Omega Temperature Controller Error Codes — Quick Reference
Omega PID temperature controllers are used in ovens, heaters, process skids, and lab equipment. The exact menu structure varies by series, but the same faults appear repeatedly: sensor open, reversed thermocouple polarity, output alarm, and memory/configuration faults.
| Display | Meaning | Quick Fix |
|---|---|---|
| OPEN | Sensor input open | Check thermocouple or RTD wiring |
| Err | General controller fault | Power cycle and review setup |
| HHHH | Process value above range | Check sensor type and wiring |
| LLLL | Process value below range | Check sensor wiring / polarity |
| A1 / A2 | Alarm 1 or Alarm 2 active | Review alarm setpoints |
| AdEr | A/D converter input error | Check sensor input and board |
| EEPROM | Memory/configuration fault | Re-enter setup |
| SV flashing | Setpoint or output inhibit issue | Check mode and lock settings |
Most Common Faults
OPEN — Sensor Open
The controller believes the sensor circuit is open. For thermocouples, check both wires at the input terminals and verify the correct thermocouple type is configured in the menu. A type J thermocouple wired into a controller configured for type K can produce strange readings before eventually showing an error.

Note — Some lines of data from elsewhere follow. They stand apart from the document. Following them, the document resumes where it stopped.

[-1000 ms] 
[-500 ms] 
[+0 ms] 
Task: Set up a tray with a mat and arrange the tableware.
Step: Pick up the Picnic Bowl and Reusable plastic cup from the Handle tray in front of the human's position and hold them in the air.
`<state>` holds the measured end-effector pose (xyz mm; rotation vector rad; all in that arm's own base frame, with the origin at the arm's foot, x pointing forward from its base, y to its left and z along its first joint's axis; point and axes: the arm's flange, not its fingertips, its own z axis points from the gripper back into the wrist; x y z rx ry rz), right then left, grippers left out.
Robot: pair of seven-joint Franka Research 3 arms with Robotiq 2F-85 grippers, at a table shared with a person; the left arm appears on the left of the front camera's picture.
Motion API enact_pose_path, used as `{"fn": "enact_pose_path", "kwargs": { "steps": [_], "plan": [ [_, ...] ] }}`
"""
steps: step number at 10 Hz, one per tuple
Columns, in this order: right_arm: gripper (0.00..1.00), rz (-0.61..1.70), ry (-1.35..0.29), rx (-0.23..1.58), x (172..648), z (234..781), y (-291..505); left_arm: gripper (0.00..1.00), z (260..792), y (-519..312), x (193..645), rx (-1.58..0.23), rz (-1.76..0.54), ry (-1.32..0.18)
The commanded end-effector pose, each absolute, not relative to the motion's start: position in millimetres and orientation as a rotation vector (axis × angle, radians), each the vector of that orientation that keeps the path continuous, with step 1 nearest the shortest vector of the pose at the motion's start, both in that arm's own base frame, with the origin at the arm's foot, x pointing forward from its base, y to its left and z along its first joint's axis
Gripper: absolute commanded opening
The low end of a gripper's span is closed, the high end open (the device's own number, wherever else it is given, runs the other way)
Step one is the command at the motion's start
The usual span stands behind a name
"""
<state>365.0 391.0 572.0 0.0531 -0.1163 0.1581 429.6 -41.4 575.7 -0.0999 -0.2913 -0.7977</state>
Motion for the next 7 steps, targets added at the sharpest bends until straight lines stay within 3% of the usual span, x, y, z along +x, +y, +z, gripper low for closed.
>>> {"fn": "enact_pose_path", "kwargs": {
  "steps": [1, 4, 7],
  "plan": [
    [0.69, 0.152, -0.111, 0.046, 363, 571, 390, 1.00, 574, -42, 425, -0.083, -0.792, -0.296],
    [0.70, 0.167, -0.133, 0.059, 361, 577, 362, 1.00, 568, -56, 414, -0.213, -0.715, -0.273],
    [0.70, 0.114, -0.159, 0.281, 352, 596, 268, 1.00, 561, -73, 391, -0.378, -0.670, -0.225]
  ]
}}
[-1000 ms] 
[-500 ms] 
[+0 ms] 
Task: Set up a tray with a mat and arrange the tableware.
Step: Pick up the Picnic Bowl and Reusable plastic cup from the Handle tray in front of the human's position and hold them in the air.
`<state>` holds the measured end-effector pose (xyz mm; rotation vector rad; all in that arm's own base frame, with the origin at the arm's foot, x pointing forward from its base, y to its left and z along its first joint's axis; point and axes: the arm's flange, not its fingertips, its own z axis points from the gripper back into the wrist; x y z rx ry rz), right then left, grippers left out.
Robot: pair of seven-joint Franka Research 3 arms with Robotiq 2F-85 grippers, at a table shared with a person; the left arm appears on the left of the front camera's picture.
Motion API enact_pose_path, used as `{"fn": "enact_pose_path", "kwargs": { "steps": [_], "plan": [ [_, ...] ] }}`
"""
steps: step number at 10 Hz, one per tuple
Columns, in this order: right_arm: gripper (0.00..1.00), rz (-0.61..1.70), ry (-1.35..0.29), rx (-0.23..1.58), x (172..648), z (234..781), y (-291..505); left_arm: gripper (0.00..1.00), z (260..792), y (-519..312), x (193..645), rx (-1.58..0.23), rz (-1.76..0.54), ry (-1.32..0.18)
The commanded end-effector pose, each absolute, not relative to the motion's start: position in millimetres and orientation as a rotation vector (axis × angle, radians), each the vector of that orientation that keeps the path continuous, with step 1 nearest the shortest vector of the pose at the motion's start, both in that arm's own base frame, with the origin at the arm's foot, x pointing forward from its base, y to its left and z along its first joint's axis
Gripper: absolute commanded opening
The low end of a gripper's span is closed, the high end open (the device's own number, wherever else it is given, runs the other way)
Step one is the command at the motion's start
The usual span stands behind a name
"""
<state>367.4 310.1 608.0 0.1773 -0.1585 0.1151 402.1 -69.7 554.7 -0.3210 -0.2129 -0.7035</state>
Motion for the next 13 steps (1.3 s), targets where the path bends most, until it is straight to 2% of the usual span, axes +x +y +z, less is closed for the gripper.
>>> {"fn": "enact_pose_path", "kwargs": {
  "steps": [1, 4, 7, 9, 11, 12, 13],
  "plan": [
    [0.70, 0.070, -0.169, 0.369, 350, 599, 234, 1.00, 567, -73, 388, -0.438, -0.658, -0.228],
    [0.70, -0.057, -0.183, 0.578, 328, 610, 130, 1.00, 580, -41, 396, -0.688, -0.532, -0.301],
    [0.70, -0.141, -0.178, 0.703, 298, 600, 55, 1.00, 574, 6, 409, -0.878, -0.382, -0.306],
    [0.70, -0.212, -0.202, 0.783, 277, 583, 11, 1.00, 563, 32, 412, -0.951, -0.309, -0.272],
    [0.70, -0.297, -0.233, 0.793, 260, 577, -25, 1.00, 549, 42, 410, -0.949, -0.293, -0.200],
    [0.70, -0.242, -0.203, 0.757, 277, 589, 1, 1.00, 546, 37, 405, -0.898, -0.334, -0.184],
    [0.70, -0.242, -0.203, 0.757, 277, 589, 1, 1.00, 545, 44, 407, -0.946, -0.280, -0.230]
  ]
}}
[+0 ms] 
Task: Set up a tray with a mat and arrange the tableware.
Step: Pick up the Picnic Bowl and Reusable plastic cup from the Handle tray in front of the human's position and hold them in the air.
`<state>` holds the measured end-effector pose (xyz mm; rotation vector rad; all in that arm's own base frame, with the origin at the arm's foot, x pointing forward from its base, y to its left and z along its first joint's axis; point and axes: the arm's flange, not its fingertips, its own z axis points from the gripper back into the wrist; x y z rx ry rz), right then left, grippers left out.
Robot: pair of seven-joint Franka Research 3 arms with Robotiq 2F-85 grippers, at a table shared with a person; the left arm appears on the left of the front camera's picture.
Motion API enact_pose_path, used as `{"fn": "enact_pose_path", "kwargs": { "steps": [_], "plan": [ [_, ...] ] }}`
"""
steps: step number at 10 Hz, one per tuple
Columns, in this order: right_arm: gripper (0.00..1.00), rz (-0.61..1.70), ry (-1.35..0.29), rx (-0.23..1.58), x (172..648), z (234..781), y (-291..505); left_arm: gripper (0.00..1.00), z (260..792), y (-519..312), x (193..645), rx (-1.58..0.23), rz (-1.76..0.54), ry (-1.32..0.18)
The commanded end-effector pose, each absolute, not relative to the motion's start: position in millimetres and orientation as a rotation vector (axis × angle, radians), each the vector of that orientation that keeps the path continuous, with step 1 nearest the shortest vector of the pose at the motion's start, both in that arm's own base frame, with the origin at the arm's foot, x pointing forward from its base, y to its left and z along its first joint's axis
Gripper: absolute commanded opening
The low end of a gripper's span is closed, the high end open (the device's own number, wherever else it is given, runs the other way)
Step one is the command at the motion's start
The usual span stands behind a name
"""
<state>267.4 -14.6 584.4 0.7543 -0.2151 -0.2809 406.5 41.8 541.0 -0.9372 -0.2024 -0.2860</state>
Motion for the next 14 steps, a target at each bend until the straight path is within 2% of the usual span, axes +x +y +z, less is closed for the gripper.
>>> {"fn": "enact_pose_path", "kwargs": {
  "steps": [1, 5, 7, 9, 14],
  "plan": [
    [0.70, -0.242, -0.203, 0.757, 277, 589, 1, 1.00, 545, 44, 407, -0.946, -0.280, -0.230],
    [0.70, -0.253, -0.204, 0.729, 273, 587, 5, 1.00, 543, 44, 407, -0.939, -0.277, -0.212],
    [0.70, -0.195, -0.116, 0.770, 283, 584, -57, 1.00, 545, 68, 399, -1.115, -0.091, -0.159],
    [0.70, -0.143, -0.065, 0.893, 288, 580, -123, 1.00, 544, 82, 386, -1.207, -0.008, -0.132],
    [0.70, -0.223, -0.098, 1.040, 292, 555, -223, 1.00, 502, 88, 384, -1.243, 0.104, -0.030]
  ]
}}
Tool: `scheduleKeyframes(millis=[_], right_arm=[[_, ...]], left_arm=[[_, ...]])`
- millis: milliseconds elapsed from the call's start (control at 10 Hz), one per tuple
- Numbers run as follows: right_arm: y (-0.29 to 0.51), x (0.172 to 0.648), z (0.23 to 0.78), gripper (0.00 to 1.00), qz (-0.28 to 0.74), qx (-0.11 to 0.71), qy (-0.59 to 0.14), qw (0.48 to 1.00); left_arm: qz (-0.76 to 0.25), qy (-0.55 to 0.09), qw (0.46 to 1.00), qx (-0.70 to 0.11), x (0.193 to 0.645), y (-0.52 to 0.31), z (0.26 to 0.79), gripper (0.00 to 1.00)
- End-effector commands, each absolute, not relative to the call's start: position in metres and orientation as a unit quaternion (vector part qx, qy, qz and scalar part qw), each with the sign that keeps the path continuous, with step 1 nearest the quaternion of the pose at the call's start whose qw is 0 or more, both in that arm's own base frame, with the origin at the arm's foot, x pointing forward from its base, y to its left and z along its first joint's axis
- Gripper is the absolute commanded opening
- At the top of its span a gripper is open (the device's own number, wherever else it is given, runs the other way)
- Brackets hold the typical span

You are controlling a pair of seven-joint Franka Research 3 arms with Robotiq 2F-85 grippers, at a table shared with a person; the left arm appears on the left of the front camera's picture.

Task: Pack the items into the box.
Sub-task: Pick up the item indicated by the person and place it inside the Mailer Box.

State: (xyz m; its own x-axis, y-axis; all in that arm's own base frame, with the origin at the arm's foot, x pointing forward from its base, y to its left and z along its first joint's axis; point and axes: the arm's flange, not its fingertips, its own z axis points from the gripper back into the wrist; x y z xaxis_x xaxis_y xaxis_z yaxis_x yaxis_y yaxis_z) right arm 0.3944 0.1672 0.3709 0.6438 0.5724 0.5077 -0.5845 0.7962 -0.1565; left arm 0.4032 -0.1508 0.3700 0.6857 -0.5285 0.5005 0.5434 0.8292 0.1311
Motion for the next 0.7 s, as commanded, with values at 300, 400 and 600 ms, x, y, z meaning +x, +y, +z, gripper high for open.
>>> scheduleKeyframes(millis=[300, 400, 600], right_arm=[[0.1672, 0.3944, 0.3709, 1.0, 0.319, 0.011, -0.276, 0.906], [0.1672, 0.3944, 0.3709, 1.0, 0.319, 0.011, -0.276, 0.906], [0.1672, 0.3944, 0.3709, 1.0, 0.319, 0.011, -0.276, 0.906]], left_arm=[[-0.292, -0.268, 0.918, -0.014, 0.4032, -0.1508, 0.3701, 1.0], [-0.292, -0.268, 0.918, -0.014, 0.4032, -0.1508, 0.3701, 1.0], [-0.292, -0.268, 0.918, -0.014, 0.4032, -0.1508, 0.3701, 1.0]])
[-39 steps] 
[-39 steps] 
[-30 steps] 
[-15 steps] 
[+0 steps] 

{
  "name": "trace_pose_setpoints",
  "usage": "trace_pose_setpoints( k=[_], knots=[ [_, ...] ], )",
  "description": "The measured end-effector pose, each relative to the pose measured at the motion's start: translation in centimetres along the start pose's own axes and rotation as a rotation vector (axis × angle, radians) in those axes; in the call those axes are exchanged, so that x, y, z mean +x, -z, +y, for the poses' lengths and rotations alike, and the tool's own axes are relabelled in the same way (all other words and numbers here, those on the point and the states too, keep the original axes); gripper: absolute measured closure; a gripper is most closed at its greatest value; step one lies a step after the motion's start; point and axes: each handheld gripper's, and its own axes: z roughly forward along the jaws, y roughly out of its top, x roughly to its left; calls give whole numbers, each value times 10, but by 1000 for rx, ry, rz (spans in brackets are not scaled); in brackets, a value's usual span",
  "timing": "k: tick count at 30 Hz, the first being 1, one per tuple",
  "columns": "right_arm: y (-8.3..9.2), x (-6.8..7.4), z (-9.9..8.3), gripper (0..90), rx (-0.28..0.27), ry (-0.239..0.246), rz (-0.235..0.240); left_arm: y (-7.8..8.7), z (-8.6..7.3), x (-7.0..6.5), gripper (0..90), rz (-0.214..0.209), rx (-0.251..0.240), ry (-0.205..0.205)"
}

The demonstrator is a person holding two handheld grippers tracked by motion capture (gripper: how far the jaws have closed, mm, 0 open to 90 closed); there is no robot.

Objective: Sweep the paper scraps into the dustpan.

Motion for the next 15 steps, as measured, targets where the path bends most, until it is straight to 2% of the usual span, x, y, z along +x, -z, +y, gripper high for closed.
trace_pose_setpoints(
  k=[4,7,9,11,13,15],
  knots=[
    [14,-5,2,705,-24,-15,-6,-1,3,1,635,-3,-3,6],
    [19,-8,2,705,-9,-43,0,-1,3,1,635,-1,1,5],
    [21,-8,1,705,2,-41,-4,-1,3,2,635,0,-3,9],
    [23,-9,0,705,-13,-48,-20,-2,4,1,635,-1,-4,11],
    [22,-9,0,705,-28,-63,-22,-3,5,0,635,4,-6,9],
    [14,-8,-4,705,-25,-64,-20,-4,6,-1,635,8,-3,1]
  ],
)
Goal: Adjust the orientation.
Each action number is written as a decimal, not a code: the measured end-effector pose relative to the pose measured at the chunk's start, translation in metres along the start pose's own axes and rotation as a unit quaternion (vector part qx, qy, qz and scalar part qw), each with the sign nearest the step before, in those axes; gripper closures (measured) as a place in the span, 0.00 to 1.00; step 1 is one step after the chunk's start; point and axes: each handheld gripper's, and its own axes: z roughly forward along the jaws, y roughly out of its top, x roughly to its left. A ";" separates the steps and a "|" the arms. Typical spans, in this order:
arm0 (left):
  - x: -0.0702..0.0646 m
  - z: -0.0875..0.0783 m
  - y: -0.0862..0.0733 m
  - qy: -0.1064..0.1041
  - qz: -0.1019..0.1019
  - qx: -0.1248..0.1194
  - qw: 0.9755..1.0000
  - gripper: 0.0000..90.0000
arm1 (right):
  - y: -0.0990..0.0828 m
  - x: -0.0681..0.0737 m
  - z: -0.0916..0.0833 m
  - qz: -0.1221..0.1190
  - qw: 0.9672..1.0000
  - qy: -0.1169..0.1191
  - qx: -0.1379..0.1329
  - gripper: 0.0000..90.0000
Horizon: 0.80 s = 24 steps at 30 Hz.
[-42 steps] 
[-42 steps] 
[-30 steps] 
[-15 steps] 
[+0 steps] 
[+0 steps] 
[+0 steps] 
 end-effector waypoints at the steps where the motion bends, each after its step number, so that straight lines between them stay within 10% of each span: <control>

HHHH / LLLL — Out of Range Input
A wildly high or low process value is usually a sensor wiring or setup issue, not an actual process temperature. For RTDs, confirm the controller is configured for 2-wire or 3-wire input correctly. For thermocouples, reversed polarity often shows unstable or low readings.
Alarm Outputs Active
Omega controllers use A1 and A2 to indicate that the measured value crossed the configured alarm threshold. This is not always a controller failure. Review whether the alarm is absolute high/low, deviation high/low, or band alarm. Many service calls turn out to be a misunderstood alarm mode.
Parts Often Needed
| Part | Notes |
|---|---|
| Thermocouple probe | Amazon | Most common field replacement |
| RTD probe | Amazon | Check 2-wire vs 3-wire style |
| Solid-state relay | Amazon | If control output is present but heater does not energize |
| Controller | Amazon | Replace only after sensor and output checks |
When to Call a Pro
If the controller shows A/D or EEPROM faults repeatedly after power cycling, the internal electronics are failing. For critical ovens or process heaters, replace the controller and verify tuning before returning to production.